* _About this task_
Pictures aside, repeat every entry exactly.

(Dataset records)

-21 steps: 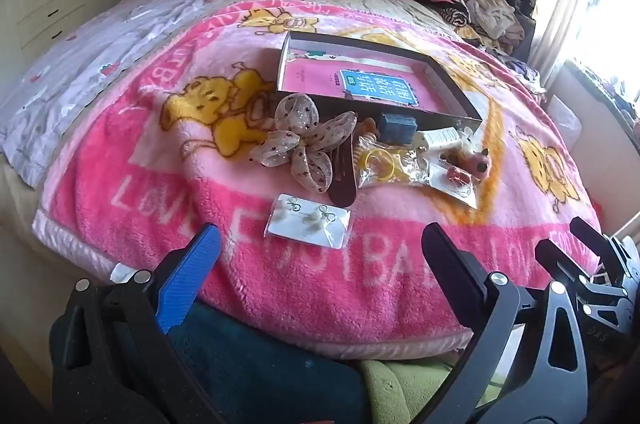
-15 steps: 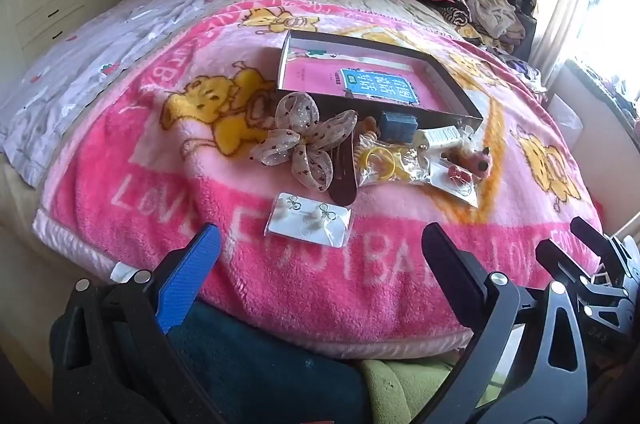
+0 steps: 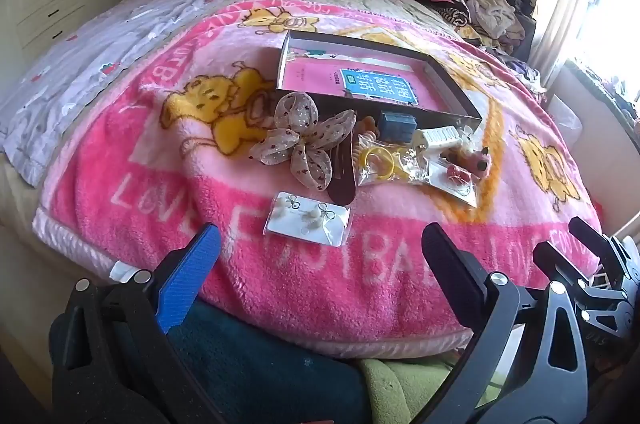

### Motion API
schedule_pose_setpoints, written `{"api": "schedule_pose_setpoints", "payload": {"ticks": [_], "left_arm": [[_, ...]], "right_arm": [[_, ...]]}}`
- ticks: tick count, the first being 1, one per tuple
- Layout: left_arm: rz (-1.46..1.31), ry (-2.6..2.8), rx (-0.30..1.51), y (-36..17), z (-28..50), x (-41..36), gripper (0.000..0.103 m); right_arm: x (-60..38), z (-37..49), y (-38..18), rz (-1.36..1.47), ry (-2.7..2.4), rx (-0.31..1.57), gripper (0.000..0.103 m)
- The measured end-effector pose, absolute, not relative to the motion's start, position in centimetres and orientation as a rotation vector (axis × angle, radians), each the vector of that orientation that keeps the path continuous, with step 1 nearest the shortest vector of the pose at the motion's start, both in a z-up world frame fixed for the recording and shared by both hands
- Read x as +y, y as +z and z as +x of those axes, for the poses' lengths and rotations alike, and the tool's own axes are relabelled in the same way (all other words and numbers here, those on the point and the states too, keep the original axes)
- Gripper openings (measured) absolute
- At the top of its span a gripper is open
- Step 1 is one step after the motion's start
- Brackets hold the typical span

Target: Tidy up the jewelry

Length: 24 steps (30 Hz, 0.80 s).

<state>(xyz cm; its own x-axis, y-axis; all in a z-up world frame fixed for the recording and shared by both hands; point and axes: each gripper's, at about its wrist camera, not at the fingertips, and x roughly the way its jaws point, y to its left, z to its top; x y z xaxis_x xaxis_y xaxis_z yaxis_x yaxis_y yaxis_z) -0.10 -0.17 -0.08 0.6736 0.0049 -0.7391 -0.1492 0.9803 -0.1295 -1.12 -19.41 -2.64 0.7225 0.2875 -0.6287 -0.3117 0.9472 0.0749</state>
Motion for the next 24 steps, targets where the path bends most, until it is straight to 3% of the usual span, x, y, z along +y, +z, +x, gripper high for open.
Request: {"api": "schedule_pose_setpoints", "payload": {"ticks": [24], "left_arm": [[-0.189, 0.086, 0.828, -0.04, -0.1, -0.13, 0.092]], "right_arm": [[-19.38, -1.13, -2.71, -0.042, 0.331, 0.686, 0.097]]}}
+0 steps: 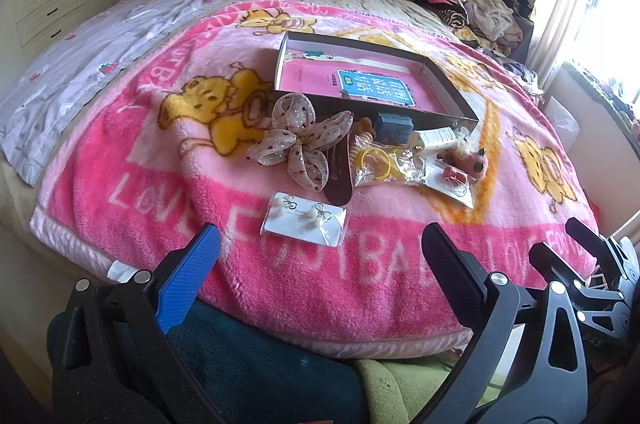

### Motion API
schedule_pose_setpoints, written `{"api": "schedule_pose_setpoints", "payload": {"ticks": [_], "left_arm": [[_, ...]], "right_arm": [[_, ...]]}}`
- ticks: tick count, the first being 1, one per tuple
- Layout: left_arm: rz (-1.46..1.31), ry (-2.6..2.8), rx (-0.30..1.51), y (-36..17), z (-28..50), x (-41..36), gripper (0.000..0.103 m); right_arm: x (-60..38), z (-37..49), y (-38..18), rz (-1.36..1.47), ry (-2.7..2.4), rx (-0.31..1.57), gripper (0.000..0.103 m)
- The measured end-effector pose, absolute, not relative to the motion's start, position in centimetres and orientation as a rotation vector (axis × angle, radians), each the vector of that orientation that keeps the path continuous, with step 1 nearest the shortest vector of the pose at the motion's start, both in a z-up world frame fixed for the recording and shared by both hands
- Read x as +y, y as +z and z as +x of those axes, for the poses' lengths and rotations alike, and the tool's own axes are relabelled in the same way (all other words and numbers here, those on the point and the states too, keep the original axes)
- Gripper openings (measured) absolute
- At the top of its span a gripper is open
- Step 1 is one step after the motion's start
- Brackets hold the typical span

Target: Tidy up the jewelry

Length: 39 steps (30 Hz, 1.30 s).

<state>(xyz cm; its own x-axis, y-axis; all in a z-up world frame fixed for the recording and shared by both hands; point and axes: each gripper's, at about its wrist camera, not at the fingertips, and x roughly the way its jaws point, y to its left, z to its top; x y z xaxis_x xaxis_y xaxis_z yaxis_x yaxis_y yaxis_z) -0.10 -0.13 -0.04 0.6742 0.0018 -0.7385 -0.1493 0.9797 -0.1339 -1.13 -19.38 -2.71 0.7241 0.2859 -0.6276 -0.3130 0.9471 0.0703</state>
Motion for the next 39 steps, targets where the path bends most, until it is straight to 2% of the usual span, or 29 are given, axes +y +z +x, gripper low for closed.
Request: {"api": "schedule_pose_setpoints", "payload": {"ticks": [39], "left_arm": [[-0.217, 0.093, 0.823, -0.2, -0.1, 0.5, 0.092]], "right_arm": [[-20.2, 0.5, -2.6, -0.035, 0.342, 0.69, 0.097]]}}
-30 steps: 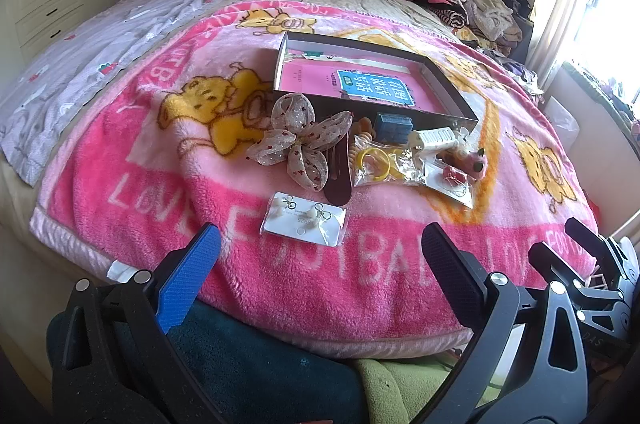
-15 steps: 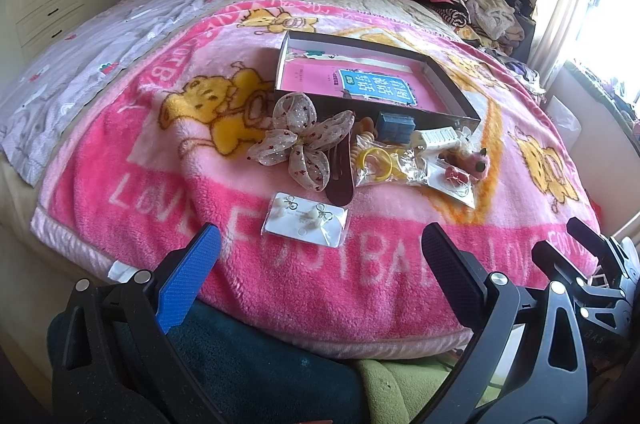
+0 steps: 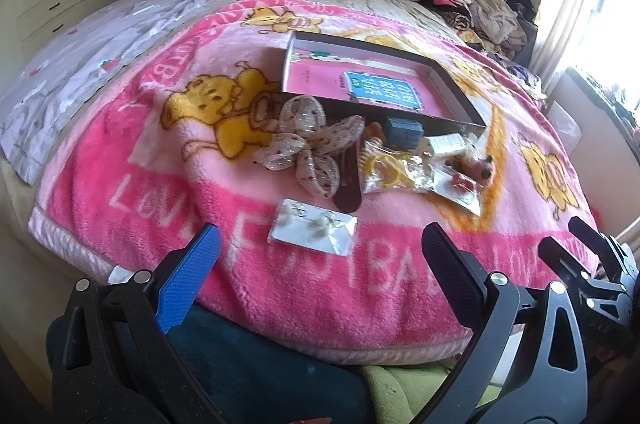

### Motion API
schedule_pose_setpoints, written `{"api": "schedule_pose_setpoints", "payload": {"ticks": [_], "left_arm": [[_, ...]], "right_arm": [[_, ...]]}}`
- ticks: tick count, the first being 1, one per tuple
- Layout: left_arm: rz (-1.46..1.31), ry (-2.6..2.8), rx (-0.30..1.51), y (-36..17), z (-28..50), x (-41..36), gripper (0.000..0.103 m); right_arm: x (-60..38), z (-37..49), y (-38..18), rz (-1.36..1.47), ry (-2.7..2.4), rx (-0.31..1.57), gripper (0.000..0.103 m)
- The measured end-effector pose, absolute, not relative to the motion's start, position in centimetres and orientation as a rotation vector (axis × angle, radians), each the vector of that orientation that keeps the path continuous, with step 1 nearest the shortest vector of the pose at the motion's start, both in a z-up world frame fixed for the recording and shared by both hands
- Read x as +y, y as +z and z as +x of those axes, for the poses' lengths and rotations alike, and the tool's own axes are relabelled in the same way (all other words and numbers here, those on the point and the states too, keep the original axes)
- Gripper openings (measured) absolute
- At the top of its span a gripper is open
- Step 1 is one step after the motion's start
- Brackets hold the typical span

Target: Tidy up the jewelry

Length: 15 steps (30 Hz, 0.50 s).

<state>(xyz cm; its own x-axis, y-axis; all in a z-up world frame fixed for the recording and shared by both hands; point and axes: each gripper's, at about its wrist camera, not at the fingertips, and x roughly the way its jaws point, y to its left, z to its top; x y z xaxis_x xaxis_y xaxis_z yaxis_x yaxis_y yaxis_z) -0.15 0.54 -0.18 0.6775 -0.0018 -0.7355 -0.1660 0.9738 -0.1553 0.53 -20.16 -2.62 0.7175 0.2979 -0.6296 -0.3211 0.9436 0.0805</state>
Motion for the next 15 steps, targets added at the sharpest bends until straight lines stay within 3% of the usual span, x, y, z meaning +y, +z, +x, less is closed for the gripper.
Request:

* _Exercise solution_
-21 steps: 
-15 steps: 
+0 steps: 

### Motion API
schedule_pose_setpoints, written `{"api": "schedule_pose_setpoints", "payload": {"ticks": [_], "left_arm": [[_, ...]], "right_arm": [[_, ...]]}}`
- ticks: tick count, the first being 1, one per tuple
- Layout: left_arm: rz (-1.46..1.31), ry (-2.6..2.8), rx (-0.30..1.51), y (-36..17), z (-28..50), x (-41..36), gripper (0.000..0.103 m); right_arm: x (-60..38), z (-37..49), y (-38..18), rz (-1.36..1.47), ry (-2.7..2.4), rx (-0.31..1.57), gripper (0.000..0.103 m)
- The measured end-effector pose, absolute, not relative to the motion's start, position in centimetres and orientation as a rotation vector (axis × angle, radians), each the vector of that orientation that keeps the path continuous, with step 1 nearest the shortest vector of the pose at the motion's start, both in a z-up world frame fixed for the recording and shared by both hands
- Read x as +y, y as +z and z as +x of those axes, for the poses' lengths and rotations alike, and the tool's own axes are relabelled in the same way (all other words and numbers here, those on the point and the states too, keep the original axes)
- Gripper openings (measured) absolute
- At the top of its span a gripper is open
- Step 1 is one step after the motion's start
- Brackets hold the typical span

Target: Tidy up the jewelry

Length: 24 steps (30 Hz, 0.80 s).

<state>(xyz cm; its own x-axis, y-axis; all in a z-up world frame fixed for the recording and shared by both hands; point and axes: each gripper's, at about its wrist camera, not at the fingertips, and x roughly the way its jaws point, y to its left, z to its top; x y z xaxis_x xaxis_y xaxis_z yaxis_x yaxis_y yaxis_z) -0.10 -0.17 -0.08 0.6736 0.0049 -0.7391 -0.1492 0.9803 -0.1295 -1.12 -19.41 -2.64 0.7225 0.2875 -0.6287 -0.3117 0.9472 0.0749</state>
Motion for the next 24 steps, targets where the path bends most, until it is straight to 3% of the usual span, x, y, z along +y, +z, +x, gripper high for open.
Request: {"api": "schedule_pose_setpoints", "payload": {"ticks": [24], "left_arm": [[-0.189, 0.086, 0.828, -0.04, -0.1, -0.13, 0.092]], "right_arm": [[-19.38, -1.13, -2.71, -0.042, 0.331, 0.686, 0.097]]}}
+0 steps: 

### Motion API
schedule_pose_setpoints, written `{"api": "schedule_pose_setpoints", "payload": {"ticks": [_], "left_arm": [[_, ...]], "right_arm": [[_, ...]]}}`
- ticks: tick count, the first being 1, one per tuple
- Layout: left_arm: rz (-1.46..1.31), ry (-2.6..2.8), rx (-0.30..1.51), y (-36..17), z (-28..50), x (-41..36), gripper (0.000..0.103 m); right_arm: x (-60..38), z (-37..49), y (-38..18), rz (-1.36..1.47), ry (-2.7..2.4), rx (-0.31..1.57), gripper (0.000..0.103 m)
- The measured end-effector pose, absolute, not relative to the motion's start, position in centimetres and orientation as a rotation vector (axis × angle, radians), each the vector of that orientation that keeps the path continuous, with step 1 nearest the shortest vector of the pose at the motion's start, both in a z-up world frame fixed for the recording and shared by both hands
- Read x as +y, y as +z and z as +x of those axes, for the poses' lengths and rotations alike, and the tool's own axes are relabelled in the same way (all other words and numbers here, those on the point and the states too, keep the original axes)
- Gripper openings (measured) absolute
- At the top of its span a gripper is open
- Step 1 is one step after the motion's start
- Brackets hold the typical span

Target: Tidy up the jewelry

Length: 39 steps (30 Hz, 1.30 s).

<state>(xyz cm; its own x-axis, y-axis; all in a z-up world frame fixed for the recording and shared by both hands; point and axes: each gripper's, at about its wrist camera, not at the fingertips, and x roughly the way its jaws point, y to its left, z to its top; x y z xaxis_x xaxis_y xaxis_z yaxis_x yaxis_y yaxis_z) -0.10 -0.13 -0.04 0.6742 0.0018 -0.7385 -0.1493 0.9797 -0.1339 -1.13 -19.38 -2.71 0.7241 0.2859 -0.6276 -0.3130 0.9471 0.0703</state>
Motion for the next 39 steps, targets where the path bends most, until it is straight to 2% of the usual span, or 29 are given, axes +y +z +x, gripper low for closed.
Request: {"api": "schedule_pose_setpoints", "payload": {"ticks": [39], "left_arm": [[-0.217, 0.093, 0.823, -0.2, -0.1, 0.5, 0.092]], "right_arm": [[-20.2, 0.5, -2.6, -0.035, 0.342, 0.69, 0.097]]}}
-30 steps: 
-15 steps: 
+0 steps: 

### Motion API
schedule_pose_setpoints, written `{"api": "schedule_pose_setpoints", "payload": {"ticks": [_], "left_arm": [[_, ...]], "right_arm": [[_, ...]]}}`
- ticks: tick count, the first being 1, one per tuple
- Layout: left_arm: rz (-1.46..1.31), ry (-2.6..2.8), rx (-0.30..1.51), y (-36..17), z (-28..50), x (-41..36), gripper (0.000..0.103 m); right_arm: x (-60..38), z (-37..49), y (-38..18), rz (-1.36..1.47), ry (-2.7..2.4), rx (-0.31..1.57), gripper (0.000..0.103 m)
- The measured end-effector pose, absolute, not relative to the motion's start, position in centimetres and orientation as a rotation vector (axis × angle, radians), each the vector of that orientation that keeps the path continuous, with step 1 nearest the shortest vector of the pose at the motion's start, both in a z-up world frame fixed for the recording and shared by both hands
- Read x as +y, y as +z and z as +x of those axes, for the poses' lengths and rotations alike, and the tool's own axes are relabelled in the same way (all other words and numbers here, those on the point and the states too, keep the original axes)
- Gripper openings (measured) absolute
- At the top of its span a gripper is open
- Step 1 is one step after the motion's start
- Brackets hold the typical span

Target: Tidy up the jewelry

Length: 15 steps (30 Hz, 0.50 s).

<state>(xyz cm; its own x-axis, y-axis; all in a z-up world frame fixed for the recording and shared by both hands; point and axes: each gripper's, at about its wrist camera, not at the fingertips, and x roughly the way its jaws point, y to its left, z to its top; x y z xaxis_x xaxis_y xaxis_z yaxis_x yaxis_y yaxis_z) -0.15 0.54 -0.18 0.6775 -0.0018 -0.7355 -0.1660 0.9738 -0.1553 0.53 -20.16 -2.62 0.7175 0.2979 -0.6296 -0.3211 0.9436 0.0805</state>
Motion for the next 15 steps, targets added at the sharpest bends until straight lines stay within 3% of the usual span, x, y, z meaning +y, +z, +x, less is closed for the gripper.
Request:

This response is now finished.